ABSTRACT Steady-state simulations of convection, diffusion and first-order irreversible heterogeneous chemical reaction are presented for catalytic channels with rectangular cross section and nonuniform catalyst activity. Finite difference results from the microscopic three-dimensional mass transfer equation also satisfy the cross-section-averaged one-dimensional form of the same equation. Comparisons between viscous flow and plug flow in square cross-section channels suggest how previous inferences of surface-averaged reaction velocity constants from plug flow simulations should be modified when convective diffusion in the mass transfer boundary layer adjacent to the catalytic surface is modeled correctly.

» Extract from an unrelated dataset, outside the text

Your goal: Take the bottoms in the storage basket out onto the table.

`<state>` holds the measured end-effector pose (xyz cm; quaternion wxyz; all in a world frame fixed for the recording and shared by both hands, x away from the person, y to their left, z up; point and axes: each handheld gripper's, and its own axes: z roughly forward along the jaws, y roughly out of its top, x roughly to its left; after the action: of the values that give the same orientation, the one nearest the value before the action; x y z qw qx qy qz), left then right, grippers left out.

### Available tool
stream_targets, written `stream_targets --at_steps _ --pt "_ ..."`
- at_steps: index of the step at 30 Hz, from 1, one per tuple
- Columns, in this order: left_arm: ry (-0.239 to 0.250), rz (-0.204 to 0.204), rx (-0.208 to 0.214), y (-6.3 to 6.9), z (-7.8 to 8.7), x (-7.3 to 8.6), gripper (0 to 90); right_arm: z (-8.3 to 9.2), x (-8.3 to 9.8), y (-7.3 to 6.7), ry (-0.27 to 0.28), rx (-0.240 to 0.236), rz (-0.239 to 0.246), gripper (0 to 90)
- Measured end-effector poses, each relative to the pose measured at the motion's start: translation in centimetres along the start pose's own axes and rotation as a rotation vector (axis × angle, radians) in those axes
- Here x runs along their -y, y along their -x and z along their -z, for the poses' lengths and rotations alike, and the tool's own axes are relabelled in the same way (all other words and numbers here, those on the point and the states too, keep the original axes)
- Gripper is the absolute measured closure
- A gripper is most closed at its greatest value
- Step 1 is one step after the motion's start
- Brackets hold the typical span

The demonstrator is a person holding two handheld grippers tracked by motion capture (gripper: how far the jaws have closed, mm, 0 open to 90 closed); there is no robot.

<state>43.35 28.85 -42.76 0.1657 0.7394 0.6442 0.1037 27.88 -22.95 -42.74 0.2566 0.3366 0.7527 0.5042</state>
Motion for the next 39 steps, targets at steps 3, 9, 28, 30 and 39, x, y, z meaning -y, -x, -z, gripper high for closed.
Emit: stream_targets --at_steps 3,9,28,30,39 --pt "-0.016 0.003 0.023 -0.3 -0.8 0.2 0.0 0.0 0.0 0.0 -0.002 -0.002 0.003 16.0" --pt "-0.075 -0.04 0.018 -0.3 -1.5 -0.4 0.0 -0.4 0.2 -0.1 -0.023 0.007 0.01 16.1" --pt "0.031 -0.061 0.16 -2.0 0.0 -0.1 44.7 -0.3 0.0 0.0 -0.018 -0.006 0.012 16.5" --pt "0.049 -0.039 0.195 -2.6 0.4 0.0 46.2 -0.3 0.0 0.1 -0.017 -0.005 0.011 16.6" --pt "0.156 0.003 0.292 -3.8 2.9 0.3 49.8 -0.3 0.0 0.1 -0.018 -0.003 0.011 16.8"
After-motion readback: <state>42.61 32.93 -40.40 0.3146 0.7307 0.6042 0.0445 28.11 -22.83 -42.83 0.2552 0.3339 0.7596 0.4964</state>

Over the following range of Damkohler numbers (i.e., 20 to 103), viscous flow in rectangular ducts with aspect ratios between two and three can be approximated by the corresponding problem in tubes with the same effective diameter. For Damkohler numbers between 0.5 and 103, aspect ratios greater than 20 are required to simulate viscous flow between two parallel plates with catalyst coated on both walls. At low Damkohler numbers where reactant diffusion toward the catalytic surface is not the rate-limiting step, nonuniform activity profiles suggest that most of the catalyst should be deposited in regions that are easily accessible to the reactants. However, this strategy for converting reactants to products is not more effective than uniform deposition in the diffusion-limited regime.